Everyday I try to teach my children how to be a better person than I am. I try to teach them to leave it cleaner than you found it, and lend a hand whenever a hand is needed. I try to teach them to do good simply for the sake of doing good. I try to teach them that one person can make a difference one kind act at a time. Most of the time you think they're not getting it, but then there's that one unforced act of goodness! You can't help but beam with pride when you see it. It might be the time your child stands up to a bully who's picking on another kid, it may be when they break their cookie in half and share it with a lonely child, sometimes it's when they invite the kid in the corner to come over and play with the group. It could be when they pick up the litter in the park while we're walking, or simply being polite and conversational- no matter how uncomfortable they are - when the old crazy people in the grocery store are talking to them. It's these little things I see in action everyday that make me so proud of my kids.

Of all the things we try to instill in our children, tolerance and respect are two of the most important things on the list. Throughout the past few months, my kids have been surrounded by the election mess. My son is 5 and very aware of, well everything (except whe I'm calling his name...). He sees what's going on around him and asks questions to help fully understand it. My husband, being the political junkie in our house, has been answering these questions - mostly at night when I'm at work. I know he knows who Barack Obama and John McCain are. He knows that we all go vote for a new person to be the President every four years to be our boss. He watches the Daily Show more than I do - I'm not sure if this is a good thing or a bad thing, but I'm willing to let it ride for now.

This morning my son, Coen, woke up and crawled into bed with me as he does every morning. The first thing he said was, "Who won the election?" When I told him Barack Obama had won he pumped his little fists and gave out a little "woohoo!" I just smiled. He then continued, "I'm glad McCain didn't win, because if he did he would come and take all of our toys away!" I just looked at him and asked him to repeat himself to be sure that is what I heard. It was. At that point I decided to sit and have a conversation about the elections and the candidates with him myself - Daddy was fired!

I told him that John McCain would not come and take his toys. I told him that Mr.McCain is a good man with a lot of good ideas. He loves our country and only wants to help us. I told him that he was a soldier a long time ago and helped a lot of people. I told him about how the bad guys in the war had caught him and hurt him, but he was very brave and strong. I told him that even though Mr. McCain was a very good man, Mommy and Daddy didn't vote for him because we didn't think we liked the way he would run our country. I told my son that he says things to people that scare them and make them angry. He might not mean to do it, but he does. I told him that Mr. Obama was a very nice man too with a lot of good ideas, but that he inspired people and brought positive reactions to people. We voted for Mr. Obama because we wanted to make a positive change in our world.

It was a really cool conversation - simply because we were having it.
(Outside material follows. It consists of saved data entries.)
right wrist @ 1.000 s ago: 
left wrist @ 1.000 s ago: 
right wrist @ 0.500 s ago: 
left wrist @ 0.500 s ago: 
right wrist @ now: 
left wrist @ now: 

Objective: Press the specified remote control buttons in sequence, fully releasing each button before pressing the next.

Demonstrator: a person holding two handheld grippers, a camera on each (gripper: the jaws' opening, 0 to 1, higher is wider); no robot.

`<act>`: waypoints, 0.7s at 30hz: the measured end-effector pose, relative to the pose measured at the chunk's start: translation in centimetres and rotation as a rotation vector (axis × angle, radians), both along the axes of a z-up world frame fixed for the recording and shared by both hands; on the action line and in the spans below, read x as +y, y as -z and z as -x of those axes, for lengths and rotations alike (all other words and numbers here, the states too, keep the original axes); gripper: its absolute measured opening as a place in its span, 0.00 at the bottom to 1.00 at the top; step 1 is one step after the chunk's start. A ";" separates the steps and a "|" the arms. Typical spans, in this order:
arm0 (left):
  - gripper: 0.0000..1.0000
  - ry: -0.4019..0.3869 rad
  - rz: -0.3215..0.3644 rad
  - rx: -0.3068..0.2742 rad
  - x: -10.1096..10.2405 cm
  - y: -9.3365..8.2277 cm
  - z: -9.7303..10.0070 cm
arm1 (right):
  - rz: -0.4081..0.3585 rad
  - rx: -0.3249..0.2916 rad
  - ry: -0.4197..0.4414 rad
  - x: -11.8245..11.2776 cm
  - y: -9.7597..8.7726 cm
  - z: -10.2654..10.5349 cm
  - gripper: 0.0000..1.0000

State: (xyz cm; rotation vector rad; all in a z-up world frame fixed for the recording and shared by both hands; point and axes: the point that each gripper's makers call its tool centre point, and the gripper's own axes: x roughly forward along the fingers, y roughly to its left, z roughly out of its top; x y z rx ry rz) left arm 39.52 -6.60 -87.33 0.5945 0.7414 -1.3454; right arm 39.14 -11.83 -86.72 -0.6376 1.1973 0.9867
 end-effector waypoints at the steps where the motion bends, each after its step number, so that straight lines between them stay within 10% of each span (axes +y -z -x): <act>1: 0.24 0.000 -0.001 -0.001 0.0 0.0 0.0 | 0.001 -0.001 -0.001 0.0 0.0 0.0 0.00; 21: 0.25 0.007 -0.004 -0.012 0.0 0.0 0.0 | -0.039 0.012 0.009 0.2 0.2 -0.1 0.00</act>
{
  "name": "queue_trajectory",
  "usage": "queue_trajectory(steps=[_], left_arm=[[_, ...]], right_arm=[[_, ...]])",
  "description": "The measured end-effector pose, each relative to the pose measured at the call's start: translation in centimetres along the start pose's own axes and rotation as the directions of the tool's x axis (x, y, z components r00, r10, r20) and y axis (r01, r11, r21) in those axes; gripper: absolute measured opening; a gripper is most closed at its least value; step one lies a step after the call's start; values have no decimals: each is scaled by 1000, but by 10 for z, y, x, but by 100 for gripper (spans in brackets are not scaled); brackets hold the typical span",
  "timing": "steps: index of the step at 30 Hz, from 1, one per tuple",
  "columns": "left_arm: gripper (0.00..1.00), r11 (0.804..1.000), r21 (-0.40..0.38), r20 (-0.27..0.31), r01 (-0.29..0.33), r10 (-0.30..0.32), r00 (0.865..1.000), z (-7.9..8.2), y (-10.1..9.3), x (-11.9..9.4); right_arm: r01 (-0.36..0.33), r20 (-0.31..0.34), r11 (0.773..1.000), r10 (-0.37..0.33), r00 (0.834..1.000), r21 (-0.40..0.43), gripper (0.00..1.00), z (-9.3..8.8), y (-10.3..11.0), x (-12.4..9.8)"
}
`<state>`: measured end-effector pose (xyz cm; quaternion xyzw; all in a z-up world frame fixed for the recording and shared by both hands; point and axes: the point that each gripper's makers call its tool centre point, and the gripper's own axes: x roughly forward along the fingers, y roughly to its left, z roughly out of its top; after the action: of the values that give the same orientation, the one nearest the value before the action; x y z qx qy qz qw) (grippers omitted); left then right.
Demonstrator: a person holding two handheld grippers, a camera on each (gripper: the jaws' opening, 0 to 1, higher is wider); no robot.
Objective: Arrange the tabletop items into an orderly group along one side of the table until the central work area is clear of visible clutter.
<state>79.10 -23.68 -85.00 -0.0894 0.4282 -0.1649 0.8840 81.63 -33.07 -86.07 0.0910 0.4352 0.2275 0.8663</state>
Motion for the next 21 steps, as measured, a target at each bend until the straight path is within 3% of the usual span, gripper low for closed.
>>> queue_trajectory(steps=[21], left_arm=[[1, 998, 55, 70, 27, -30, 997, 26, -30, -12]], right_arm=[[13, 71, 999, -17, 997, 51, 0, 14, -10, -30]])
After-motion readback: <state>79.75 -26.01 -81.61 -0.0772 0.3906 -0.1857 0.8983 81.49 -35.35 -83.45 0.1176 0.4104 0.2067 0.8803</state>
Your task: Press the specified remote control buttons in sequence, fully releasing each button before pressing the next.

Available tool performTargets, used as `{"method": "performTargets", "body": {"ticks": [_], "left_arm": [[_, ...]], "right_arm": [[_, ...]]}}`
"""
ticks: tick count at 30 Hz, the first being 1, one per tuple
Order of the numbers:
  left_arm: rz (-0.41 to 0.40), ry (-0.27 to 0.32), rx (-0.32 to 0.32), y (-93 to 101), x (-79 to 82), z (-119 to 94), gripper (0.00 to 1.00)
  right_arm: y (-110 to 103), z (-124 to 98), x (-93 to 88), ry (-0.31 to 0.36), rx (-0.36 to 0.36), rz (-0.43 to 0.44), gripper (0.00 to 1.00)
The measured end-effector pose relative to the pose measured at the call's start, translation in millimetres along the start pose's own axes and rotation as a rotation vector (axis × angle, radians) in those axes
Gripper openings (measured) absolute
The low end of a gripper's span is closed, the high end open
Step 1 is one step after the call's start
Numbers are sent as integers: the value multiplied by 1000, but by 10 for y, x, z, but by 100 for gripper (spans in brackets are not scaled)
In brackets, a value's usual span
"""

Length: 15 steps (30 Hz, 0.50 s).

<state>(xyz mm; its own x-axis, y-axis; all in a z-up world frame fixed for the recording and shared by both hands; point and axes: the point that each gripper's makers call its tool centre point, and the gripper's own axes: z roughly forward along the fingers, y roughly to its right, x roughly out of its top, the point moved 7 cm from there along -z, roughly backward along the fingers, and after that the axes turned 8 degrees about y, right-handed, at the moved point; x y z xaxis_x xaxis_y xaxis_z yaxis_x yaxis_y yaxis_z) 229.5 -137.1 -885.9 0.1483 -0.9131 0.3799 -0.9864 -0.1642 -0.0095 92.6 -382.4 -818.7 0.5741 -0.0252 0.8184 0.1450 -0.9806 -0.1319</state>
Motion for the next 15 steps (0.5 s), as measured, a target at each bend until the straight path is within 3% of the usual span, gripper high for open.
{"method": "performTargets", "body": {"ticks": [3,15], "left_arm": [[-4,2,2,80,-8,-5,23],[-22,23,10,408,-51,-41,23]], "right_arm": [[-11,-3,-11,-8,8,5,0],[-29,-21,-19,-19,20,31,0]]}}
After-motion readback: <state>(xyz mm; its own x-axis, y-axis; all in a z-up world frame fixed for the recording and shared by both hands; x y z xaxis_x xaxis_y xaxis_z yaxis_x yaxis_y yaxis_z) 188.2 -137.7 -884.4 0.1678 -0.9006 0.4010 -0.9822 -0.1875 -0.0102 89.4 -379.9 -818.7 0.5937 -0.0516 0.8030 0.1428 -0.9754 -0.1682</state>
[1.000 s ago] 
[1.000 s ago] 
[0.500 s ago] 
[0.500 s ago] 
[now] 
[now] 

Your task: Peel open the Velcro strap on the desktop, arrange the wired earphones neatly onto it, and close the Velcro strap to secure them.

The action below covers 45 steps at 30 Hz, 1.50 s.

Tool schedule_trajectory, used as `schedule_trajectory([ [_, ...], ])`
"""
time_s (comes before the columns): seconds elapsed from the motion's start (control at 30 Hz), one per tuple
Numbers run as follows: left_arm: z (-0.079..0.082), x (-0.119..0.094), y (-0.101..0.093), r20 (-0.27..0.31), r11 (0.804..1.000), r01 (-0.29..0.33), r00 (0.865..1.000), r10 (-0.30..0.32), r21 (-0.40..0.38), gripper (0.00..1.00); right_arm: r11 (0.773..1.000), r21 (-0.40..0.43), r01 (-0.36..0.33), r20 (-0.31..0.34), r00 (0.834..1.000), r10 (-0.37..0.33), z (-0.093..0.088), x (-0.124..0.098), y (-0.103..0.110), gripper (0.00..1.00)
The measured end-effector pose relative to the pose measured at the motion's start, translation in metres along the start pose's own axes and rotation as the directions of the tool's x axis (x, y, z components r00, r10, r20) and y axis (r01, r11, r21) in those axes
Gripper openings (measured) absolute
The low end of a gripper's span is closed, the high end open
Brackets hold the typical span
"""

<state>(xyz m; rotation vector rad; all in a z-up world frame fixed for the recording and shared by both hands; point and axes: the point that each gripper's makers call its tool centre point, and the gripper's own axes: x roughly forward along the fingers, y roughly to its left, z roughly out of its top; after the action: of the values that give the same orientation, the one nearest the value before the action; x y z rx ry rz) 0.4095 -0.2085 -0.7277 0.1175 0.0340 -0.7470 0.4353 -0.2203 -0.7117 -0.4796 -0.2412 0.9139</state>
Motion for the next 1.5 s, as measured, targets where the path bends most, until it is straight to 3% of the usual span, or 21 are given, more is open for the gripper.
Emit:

My parents taught me a lot of things to be proud of- things that left me a better person than them - and my parents were pretty amazing (mom still is!). This was never one of those conversations I had with my parents. I couldn't tell you anything about politics, voting or anything of the sort as a child. As an adult, I have to say that this was a really exciting election to be a part of. I only hope that they can all be like this. It really seemed almost like a national holiday or something. People were excited to go vote - and that excited me! I do hope it's a trend that doesn't fade. We stood in line at the polls at 6:30 am, my husband and I, for 45 minutes. It was almost like a date. We talked to each other about all kinds of stuff. It was nice. What was also nice was that we felt like we were really going to make a difference with our votes. It was cool.

After talking to my son this morning, it just seemed even cooler. We were teaching our child how important it is to vote, how to respect those that you don't necessarily agree with, to tolerate difference, and what it is to be a leader. It's a lesson that I'm proud of.

My son has no idea how historic this presidential election has turned out to be. There's a reason for that, and a reason that I'm proud of. My son doesn't see Barack Obama as black or white. He sees Barack Obama on the TV and he just sees a man like any other man. "Black" is not in the vocabulary at our house. "African American" means nothing to my children. My children see men, women and children of all shapes, sizes and shades - and we're all God's children.

My son was very interested in this election. It could be because he wanted to share the interest with his father, or maybe just because he needs to understand everything going on around him. I don't know if he'll remember the events of Decision '08, but I hope he at least remembers snuggling in bed with Mommy the day after.